Les années anonymes
Ce dans quoi il a grandi était une maison d'exportation. Elle tissait bien et elle tissait anonymement : les commandes arrivaient d'acheteurs de plus de trente pays, les tapis partaient, et c'est l'étiquette d'un autre qui figurait au dos. L'arrangement s'est payé pendant deux décennies. Il lui a aussi tout appris sur la manière dont un tapis doit être fait, et rien sur la manière dont il doit être signé.
Le nom au dos
Carpetstory est ce qu'il en a fait. Les mêmes métiers, les mêmes teinturiers, le même rouge de garance. Les tapis partent désormais sous le nom de la maison, et ils vont à ceux qui prescrivent réellement les sols : architectes d'intérieur, architectes, et la personne qui a décidé qu'un seul beau tapis suffisait.
La maison qu’il dirige
L'atelier réalise des pièces uniques. Un seul artisan reste avec un tapis six à dix mois. Les teintures sont la garance, l'indigo et le brou de noix. Le tissage compte dix à quatorze nœuds persans au pouce, et une pièce de huit sur dix pieds peut en contenir plus d'un million. Rien n'est répété, et rien n'est vendu au mètre.
À côté, une ligne sur mesure pour les professionnels : toute taille, toute forme, couleur assortie à une référence RAL ou Pantone sur laine teinte à la main, avec la tolérance annoncée avant de commencer et un devis en un jour ouvré. Il est sans sentimentalité sur cette moitié de l'activité. C'est elle qui permet à l'autre de ne rien céder.

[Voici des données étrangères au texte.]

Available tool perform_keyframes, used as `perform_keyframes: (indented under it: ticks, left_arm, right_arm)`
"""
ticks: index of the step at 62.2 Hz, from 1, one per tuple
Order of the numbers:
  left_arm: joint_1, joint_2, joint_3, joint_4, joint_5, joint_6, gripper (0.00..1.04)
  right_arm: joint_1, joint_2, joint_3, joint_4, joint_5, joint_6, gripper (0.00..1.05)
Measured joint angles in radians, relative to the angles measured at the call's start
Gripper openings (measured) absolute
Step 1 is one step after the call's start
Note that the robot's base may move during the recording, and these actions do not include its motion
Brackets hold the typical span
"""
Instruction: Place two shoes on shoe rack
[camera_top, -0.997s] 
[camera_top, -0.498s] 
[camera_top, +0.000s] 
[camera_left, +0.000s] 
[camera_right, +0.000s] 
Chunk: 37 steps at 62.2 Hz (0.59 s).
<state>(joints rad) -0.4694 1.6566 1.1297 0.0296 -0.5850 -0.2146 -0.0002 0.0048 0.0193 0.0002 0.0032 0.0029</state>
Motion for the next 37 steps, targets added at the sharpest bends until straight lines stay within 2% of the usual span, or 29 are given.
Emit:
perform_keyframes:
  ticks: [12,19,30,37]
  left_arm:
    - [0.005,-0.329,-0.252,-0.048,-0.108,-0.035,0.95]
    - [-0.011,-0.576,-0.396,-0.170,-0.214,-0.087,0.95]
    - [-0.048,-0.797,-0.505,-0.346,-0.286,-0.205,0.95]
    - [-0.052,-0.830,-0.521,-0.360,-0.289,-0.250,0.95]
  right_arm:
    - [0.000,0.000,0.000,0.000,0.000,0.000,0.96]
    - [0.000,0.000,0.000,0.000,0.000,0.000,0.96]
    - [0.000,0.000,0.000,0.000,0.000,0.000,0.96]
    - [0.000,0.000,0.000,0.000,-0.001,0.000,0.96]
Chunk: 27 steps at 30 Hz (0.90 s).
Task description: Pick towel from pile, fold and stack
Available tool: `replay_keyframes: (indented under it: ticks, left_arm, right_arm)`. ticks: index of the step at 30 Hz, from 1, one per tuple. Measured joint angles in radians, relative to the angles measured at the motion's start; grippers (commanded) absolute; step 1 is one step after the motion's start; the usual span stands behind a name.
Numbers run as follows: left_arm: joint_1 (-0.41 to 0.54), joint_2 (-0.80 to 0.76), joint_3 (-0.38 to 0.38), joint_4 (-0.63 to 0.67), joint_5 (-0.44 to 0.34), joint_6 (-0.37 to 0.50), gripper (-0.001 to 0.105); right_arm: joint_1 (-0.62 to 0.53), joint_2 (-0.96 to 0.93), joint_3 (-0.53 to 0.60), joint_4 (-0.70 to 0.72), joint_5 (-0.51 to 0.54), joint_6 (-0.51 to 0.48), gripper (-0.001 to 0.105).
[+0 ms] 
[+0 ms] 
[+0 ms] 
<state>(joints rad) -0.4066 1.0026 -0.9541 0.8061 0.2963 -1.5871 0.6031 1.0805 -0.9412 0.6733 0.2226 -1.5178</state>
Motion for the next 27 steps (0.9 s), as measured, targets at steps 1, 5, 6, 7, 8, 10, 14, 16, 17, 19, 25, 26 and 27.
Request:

La maison est déjà sortie dans le monde. À Domotex Hanovre en 2012, elle a présenté la plus grande exposition de tapis du salon avec la collection Shalimar, et Fashion TV l'a filmée. Il a retenu de cette semaine la seule leçon qui vaille : le travail tient partout. Ce n'est jamais le tissage qu'il fallait corriger.
L’ingénieur
Il est ingénieur de formation et ne l'a pas cessé. Avant que l'atelier ne prenne toute son attention, il construisait des systèmes back-end en Python et PostgreSQL, avec plus de trois cents contributions à une plateforme interne utilisée par des équipes d'ingénierie.
Ce n'est pas un détour loin des tapis. Carpetstory fonctionne avec des outils qu'il a écrits, parce qu'une maison de cette taille ne peut pas se permettre de perdre une promesse. Échantillons, devis, validations de couleur et dates d'expédition tiennent dans un seul système, et c'est pourquoi un architecte d'intérieur à New York obtient une réponse d'un atelier de Jaipur en un jour ouvré.
Le métier à tisser impose le rythme et ne se laisse pas presser. Tout ce qui l'entoure, si.
La signature
Ce qu'il veut ensuite, c'est la signature : la marque du tisserand sur son travail, et la trace de cette main conservée avec le tapis aussi longtemps qu'il durera. Cela rendrait l'objet honnête sur qui l'a fait, ce qui est l'argument sous tout le reste.